Can a WordPress website be used as the backend for a mobile app?
Yes. WordPress exposes content via a REST API that native mobile apps can consume directly. AccelOne used this for the streaming client: the existing WordPress backend powered the app's artist directory, content library, articles, and announcements, while the native app provided the streaming, playlist, and messaging experience on top of that content layer. When the client publishes new content in WordPress, it appears in the app automatically, no developer involvement needed.

What features does a music streaming app need for artists and listeners?
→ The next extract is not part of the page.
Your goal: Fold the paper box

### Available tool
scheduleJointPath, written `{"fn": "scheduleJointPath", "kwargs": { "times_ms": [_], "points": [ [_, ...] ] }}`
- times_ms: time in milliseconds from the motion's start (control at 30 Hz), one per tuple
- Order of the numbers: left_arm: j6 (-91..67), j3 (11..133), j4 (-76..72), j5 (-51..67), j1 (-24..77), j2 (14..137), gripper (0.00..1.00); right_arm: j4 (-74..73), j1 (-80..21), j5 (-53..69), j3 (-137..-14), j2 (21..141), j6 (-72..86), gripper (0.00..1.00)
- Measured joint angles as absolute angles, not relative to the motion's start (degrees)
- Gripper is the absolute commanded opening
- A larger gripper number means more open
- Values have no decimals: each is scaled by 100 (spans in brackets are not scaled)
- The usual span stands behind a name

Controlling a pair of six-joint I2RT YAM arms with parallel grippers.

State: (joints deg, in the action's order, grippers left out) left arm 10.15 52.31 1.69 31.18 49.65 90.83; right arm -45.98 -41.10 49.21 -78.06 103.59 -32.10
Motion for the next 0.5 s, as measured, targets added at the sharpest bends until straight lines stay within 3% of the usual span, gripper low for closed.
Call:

Based on AccelOne's streaming app build, a complete music streaming app needs: 24/7 live stream capability, an on-demand music and video library, an artist directory for discovery, playlist curation so listeners can organize favorites, a purchasing integration for song ownership, in-app messaging for community interaction, and a news section for exclusive content. The combination of live and on-demand content addresses both real-time and passive listening behaviors.

What does it mean to build a mobile app that clients can manage without developers?

For a non-profit with a lean internal structure, developer dependency is a budget risk. AccelOne designed the streaming app so the client manages the majority of updates, adding artists, publishing articles, posting announcements, directly through their existing WordPress backend. This separates content management (handled by the client) from app development (only needed when features genuinely change), keeping ongoing operational costs low and the platform sustainable long-term.